La procedura si conclude con la rimozione della fibra, il controllo visivo della sua integrità e con il controllo finale ecografico della pervietà del sistema venoso profondo. Recentemente, in letteratura emergono robuste evidenze circa i risultati a breve, medio e lungo termine relativi alle tecniche termoablative.
In particolare, Aurshina et al. riportano una percentuale di ricanalizzazione dell’ 8.8% nei pazienti sottoposti a trattamento laser rispetto al 10% nei pazienti sottoposti a radiofrequenza, ad un follow-up medio di 13.5 mesi (p = 0.54) (Ann Vasc Surg 2018;52:158-162).
Lo studio Varico 2 ha confermato tali risultati anche ad un follow-up di 5 anni (Lawson et al. J Vasc Surg Venous
Lymphat Disord 2018;6:31-40).

Le linee guida della Società Europea di Chirurgia Vascolare (ESVS) riassumono le indicazioni emerse dagli studi descritti, descrivendo le tecniche di ablazione termica endovenosa come prima scelta per il trattamento del reflusso safenico (Wittens C, Davies AH. Eur J Endovasc Surg 2015;49:678-737).

In conclusione, il laser endovenoso si dimostra una tecnica efficace, basata sulla pratica clinica e su una robusta evidenza scientifica. La metodica è riproducibile e sicura, con l’ulteriore beneficio di una breve curva di apprendimento.

CONCLUSIONI

Anestesia per tumescenza
Regole di buona prassi: 20cc di lidocaina 2% con 5cc di bicarbonato di sodio e 0.2 ml di adrenalina, per 500 ml di soluzione fisiologica, concentrazione finale di lidocaina 0.076%.
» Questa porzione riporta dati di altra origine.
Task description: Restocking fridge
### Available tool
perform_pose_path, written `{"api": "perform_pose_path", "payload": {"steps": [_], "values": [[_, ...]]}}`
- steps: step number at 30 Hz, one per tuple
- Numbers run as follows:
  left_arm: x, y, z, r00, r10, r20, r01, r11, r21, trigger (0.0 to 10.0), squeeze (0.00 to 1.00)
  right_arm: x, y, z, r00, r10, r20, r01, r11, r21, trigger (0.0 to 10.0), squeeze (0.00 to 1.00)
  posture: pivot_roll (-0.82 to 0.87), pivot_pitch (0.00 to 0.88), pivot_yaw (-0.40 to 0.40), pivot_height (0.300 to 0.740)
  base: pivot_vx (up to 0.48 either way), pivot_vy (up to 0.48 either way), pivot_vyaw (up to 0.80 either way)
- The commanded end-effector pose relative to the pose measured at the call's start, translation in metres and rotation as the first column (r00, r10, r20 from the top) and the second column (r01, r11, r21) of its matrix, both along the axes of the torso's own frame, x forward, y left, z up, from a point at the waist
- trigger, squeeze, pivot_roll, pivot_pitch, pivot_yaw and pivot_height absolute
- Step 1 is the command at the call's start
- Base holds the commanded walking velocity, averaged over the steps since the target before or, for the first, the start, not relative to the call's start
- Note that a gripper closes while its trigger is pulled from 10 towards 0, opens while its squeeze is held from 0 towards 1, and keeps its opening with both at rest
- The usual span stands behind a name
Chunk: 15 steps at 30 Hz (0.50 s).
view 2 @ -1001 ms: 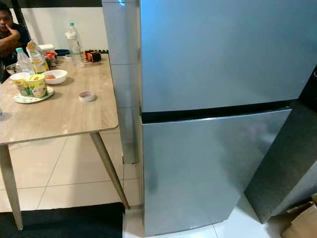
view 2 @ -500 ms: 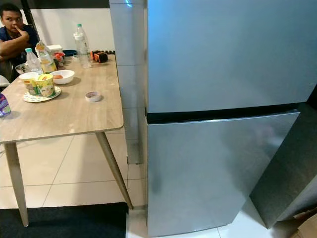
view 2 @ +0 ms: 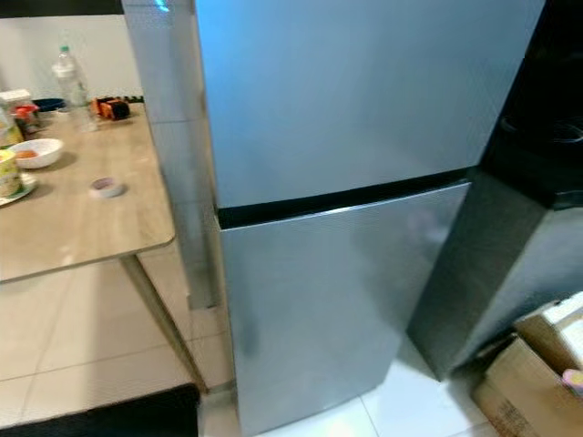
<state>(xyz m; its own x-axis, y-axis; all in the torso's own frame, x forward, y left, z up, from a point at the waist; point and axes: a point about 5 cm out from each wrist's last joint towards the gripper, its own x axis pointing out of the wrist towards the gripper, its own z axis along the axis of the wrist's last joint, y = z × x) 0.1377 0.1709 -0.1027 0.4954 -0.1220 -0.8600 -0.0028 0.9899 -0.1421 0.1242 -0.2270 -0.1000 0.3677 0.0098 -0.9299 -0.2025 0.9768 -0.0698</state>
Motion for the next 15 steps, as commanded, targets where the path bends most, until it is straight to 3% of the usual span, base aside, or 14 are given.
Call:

Potenza e energia erogata in joule
La potenza impiegata varia da 7 a 10 W per la grande safena ed è di 5 W per la piccola safena, dove, spesso, è impiegata la fibra slim. L’energia erogata in joule/cm varia in funzione del diametro della vena, moltiplicato x 20 per il trattamento della crosse e x 10 per il trattamento del tronco.

Linee guida ESVS
Indicano le tecniche di ablazione termica endovenova come prima scelta per il trattamento del reflusso safenico.

Laser endovenoso
Tecnica riproducibile, sicura, con beneficio di una breve curva di apprendimento.